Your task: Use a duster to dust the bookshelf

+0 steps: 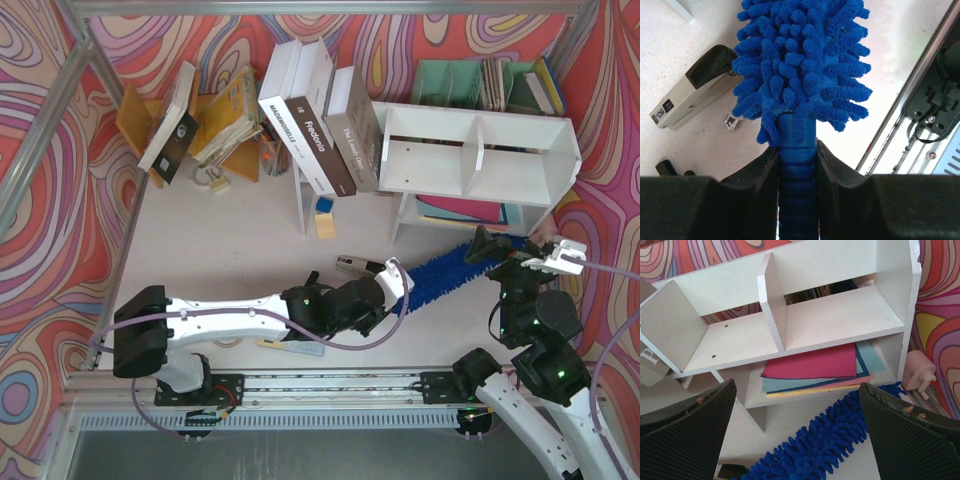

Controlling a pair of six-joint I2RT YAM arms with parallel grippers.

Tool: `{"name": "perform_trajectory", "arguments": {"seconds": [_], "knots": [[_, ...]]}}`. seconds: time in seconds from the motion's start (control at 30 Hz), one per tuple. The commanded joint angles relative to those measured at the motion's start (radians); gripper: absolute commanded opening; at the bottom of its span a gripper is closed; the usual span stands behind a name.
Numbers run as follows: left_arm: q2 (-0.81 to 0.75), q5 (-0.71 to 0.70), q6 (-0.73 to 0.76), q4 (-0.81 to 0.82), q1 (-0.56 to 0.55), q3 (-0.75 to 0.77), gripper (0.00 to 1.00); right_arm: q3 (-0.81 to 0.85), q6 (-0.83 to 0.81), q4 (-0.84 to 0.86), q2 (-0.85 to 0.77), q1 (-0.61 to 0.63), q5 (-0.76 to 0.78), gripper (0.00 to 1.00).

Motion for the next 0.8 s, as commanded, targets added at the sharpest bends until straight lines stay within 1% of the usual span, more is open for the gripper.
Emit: {"name": "perform_trajectory", "arguments": {"seconds": [0.0,0.17,0.3,0.6,0.77], "knots": [[-0.009,0.022,0.012,0.057,0.027,-0.015,0.00,-0.004,-0.016,0.027,0.014,0.003,0.013,0.99],[-0.034,0.005,0.015,0.034,0.041,-0.042,0.00,-0.004,-0.016,0.024,0.018,0.003,0.013,0.99],[-0.090,-0.016,0.016,-0.035,0.051,-0.074,0.00,-0.005,-0.019,0.027,0.021,0.003,0.014,0.99],[-0.306,-0.128,-0.044,-0.228,0.054,-0.188,0.00,-0.003,-0.019,0.028,0.025,0.002,0.013,0.99],[-0.404,-0.227,-0.107,-0.303,0.054,-0.238,0.00,-0.004,-0.018,0.025,0.027,0.003,0.014,0.99]]}}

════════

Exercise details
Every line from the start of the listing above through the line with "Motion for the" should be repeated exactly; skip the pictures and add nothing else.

Output of the exercise
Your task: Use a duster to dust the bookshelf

+0 steps: 

Controlling a pair of six-joint I2RT YAM arms with parallel grippers.

Tool: `{"name": "perform_trajectory", "arguments": {"seconds": [_], "knots": [[_, ...]]}}`. seconds: time in seconds from the motion's start (control at 30 Hz), one per tuple. The commanded joint angles relative to those measured at the motion's start (radians); gripper: absolute commanded opening; at the bottom of its span a gripper is closed; the usual span stands behind a name.
Numbers run as follows: left_arm: q2 (-0.81 to 0.75), q5 (-0.71 to 0.70), q6 (-0.73 to 0.76), q4 (-0.81 to 0.82), q1 (-0.56 to 0.55), q3 (-0.75 to 0.77), gripper (0.00 to 1.00); right_arm: q3 (-0.81 to 0.85), q6 (-0.83 to 0.81), q4 (-0.84 to 0.86), q2 (-0.85 to 0.77), q1 (-0.61 to 0.63), q5 (-0.76 to 0.78), gripper (0.00 to 1.00).

Motion for the next 0.8 s, as commanded, targets added at the sharpest bends until straight lines stay within 1% of the usual span, more is open for the gripper.

This finishes the response to the exercise.